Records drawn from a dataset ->
--- START ---

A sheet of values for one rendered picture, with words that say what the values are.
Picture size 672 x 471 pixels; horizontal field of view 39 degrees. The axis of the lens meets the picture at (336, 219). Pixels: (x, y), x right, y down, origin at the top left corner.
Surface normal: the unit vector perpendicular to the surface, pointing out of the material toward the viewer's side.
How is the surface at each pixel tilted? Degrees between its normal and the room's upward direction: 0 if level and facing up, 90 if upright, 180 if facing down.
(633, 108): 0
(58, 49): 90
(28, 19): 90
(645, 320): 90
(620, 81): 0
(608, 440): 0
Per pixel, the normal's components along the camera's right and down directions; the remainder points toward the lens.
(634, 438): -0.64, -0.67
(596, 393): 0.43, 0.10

--- END ---
--- START ---

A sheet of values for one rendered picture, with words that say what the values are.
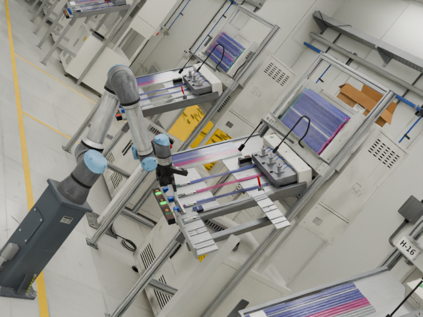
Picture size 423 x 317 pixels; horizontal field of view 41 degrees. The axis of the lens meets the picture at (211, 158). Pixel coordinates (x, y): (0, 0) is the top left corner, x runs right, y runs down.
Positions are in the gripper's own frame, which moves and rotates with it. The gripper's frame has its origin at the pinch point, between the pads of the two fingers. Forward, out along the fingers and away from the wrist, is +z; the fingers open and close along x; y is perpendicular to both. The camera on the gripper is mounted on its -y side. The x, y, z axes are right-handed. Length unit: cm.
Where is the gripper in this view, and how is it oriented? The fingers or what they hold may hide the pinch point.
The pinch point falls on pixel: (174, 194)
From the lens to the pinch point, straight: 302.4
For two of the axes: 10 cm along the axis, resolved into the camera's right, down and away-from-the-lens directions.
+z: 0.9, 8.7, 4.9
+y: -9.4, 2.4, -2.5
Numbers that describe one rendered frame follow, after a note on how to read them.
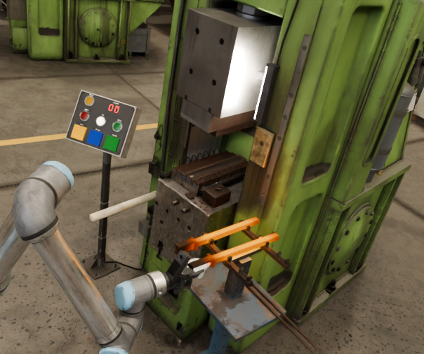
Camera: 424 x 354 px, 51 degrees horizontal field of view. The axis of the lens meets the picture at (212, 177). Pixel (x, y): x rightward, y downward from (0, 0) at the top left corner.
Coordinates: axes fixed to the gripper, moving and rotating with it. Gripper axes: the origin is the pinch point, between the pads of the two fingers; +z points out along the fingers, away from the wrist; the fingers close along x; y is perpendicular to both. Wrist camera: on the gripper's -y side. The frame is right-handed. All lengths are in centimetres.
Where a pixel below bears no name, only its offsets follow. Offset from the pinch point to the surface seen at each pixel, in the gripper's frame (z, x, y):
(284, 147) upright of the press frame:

--- END ---

YOUR GOAL ->
The entries above hold a line with "How is the surface" and a later line with "(608, 440): 0". Write out exactly those lines and all lines between, nothing more.

FINAL ANSWER ->
How is the surface at each pixel tilted? Degrees between its normal and the room's upward direction: 0 if level and facing up, 90 if upright, 180 if facing down.
(633, 108): 0
(58, 49): 90
(28, 19): 90
(645, 320): 90
(620, 81): 0
(608, 440): 0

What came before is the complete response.